Nassima Ouandelous et Fatima Moussa analysent, dans une étude sur la mise en place et l’évolution de la thérapie familiale en contexte culturel algérien, les différents moments de l’apparition de cette pratique et les difficultés rencontrées dans son application, en lien avec la prise en compte du contexte culturel. Cette approche a été mise en place dans des moments marqués par une violence sociale sans précédent. Inondations, tremblements de terre, violence terroriste se sont succédé pendant plus de dix ans, détruisant les liens familiaux et sociaux. Cela a produit un effondrement des étayages du groupe et une dislocation des liens familiaux, avec pour conséquence la recherche de moyens thérapeutiques pour reconstituer ces liens. Le champ de la thérapie familiale croise le contexte culturel sur bien des points : les systèmes de parenté, les manières de se parler, le partage des rôles au sein de la famille, les rituels, les modèles d’éducation et de soin, alors que chaque famille s’inscrit avec sa propre singularité dans le tissu des transmissions culturelles.

Le dernier texte de ce quatrième chapitre présente les résultats d’une recherche universitaire sur les pratiques de l’exil en Kabylie. Nassima Ouandelous, Saliah Fettal et Kahina Chalabi traitent des modalités d’attachement pour les familles des pères migrants de Kabylie. Il s’agit de l’immigration d’hommes seuls, partis pendant des décennies en laissant femme et enfants pour des raisons économiques. Comment la séparation du « pilier de la maison » a été vécue par les membres de la famille ? Les vignettes cliniques présentées indiquent que si l’émigration a en effet permis, dans certains cas, l’amélioration du niveau de vie des enfants, pour d’autres elle a empêché le maintien de liens de proximité, de tendresse envers les enfants. Les troubles d’attachement, par l’insécurité qu’ils confèrent à l’individu, empêchent l’ouverture vers le monde extérieur et les relations sociales. Ils empêchent la régulation émotionnelle et la capacité de mentalisation.

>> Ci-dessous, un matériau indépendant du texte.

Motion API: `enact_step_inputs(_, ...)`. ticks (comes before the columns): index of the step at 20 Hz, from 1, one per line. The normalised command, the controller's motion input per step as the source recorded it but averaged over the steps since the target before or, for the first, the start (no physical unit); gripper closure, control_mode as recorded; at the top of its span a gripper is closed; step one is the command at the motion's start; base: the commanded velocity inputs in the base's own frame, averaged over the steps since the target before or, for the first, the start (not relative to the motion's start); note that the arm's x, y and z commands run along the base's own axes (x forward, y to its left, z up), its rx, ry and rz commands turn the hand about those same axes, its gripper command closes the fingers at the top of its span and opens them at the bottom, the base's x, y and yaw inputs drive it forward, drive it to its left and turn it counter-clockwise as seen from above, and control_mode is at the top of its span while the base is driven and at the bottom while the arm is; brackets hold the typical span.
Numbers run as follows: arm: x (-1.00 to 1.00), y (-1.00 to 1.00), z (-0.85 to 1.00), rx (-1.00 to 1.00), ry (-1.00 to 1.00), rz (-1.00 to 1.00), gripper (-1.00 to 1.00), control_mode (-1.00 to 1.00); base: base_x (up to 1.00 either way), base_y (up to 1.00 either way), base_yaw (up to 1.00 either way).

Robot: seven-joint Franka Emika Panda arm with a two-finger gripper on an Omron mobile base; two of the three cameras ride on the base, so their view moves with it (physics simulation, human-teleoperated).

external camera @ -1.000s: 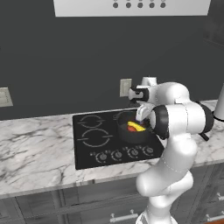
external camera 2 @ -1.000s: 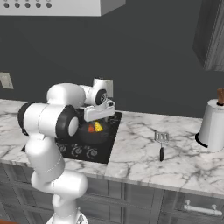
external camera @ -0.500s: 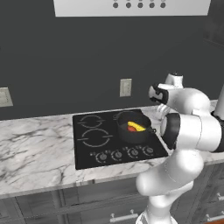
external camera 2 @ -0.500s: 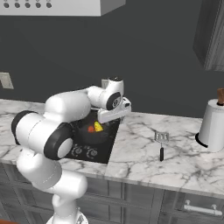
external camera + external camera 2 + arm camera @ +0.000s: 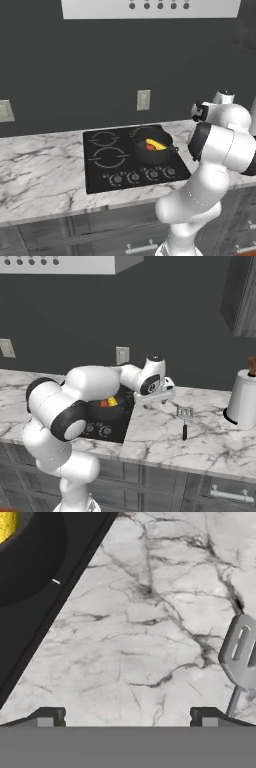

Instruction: Put the sweet potato and corn in the pot. Retrieve the spatula and lightly stir the vegetables in the pot.

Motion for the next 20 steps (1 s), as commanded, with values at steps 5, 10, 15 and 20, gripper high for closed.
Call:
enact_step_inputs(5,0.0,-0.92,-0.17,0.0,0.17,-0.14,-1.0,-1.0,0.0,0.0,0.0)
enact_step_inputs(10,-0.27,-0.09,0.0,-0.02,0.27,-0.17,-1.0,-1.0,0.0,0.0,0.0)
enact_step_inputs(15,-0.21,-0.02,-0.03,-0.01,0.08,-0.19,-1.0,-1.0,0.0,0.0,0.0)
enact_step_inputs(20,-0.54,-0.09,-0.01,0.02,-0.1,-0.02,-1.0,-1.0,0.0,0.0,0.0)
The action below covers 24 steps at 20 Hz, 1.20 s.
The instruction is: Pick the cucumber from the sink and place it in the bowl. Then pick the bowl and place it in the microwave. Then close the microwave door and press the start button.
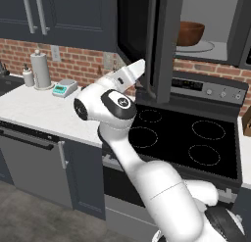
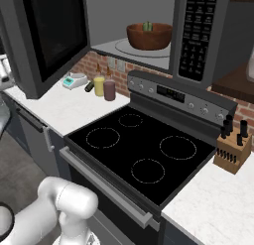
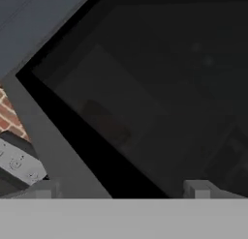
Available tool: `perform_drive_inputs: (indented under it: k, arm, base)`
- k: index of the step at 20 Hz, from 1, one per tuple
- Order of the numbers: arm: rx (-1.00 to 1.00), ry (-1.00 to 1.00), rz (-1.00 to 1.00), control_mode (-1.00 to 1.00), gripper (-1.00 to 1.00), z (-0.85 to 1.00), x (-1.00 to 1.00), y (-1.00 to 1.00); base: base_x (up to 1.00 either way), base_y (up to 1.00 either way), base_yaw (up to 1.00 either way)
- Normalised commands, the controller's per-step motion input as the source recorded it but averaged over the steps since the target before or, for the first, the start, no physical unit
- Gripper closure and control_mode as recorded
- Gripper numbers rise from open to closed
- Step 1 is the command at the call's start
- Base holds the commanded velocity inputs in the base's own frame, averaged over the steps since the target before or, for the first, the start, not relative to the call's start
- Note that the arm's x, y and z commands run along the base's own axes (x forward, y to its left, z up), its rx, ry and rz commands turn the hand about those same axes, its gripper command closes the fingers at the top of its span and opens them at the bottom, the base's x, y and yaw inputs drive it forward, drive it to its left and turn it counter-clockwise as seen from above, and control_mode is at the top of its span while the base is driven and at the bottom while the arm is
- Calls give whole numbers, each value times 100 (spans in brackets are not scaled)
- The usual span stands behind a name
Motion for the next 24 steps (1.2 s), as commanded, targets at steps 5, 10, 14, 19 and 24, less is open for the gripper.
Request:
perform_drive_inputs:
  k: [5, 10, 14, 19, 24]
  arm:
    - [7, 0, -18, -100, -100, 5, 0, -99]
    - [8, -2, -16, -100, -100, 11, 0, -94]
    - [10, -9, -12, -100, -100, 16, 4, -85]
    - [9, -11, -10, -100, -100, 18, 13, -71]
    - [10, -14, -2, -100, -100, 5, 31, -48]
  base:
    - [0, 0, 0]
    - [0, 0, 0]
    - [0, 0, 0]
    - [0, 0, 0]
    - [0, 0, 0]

La lecture de ces textes, tous bien documentés, nous permet d’avoir un aperçu de la profondeur et de la pertinence du travail réalisé durant de nombreuses années par Fatima Moussa, les membres du Laboratoire d’anthropologie psychanalytique et de psychopathologie de l’Université d’Alger 2 et les collègues de l’Association Internationale pour la Recherche Interculturelle (ARIC). La qualité des contributions ainsi que la transdisciplinarité des regards confirment l’ampleur de la tâche, à une époque où la quantification et le pragmatisme prennent le pas sur l’écoute clinique et la subjectivation. Lorsque le monde universitaire adopte des critères de scientificité sélectifs, uniques ety homogènes, il est rassurant de voir des chercheurs, des amis, qui continuent à penser la pratique, à réfléchir sur des modèles et à écrire pour transmettre des valeurs avec leurs tripes, leurs convictions et leurs cultures. C’est là qu’on se retrouve, c’est de cette rencontre que ressort l’essentiel. Je vous conseille la lecture de ce livre pour la pertinence de son contenu et pour la chaleur humaine des personnes impliquées.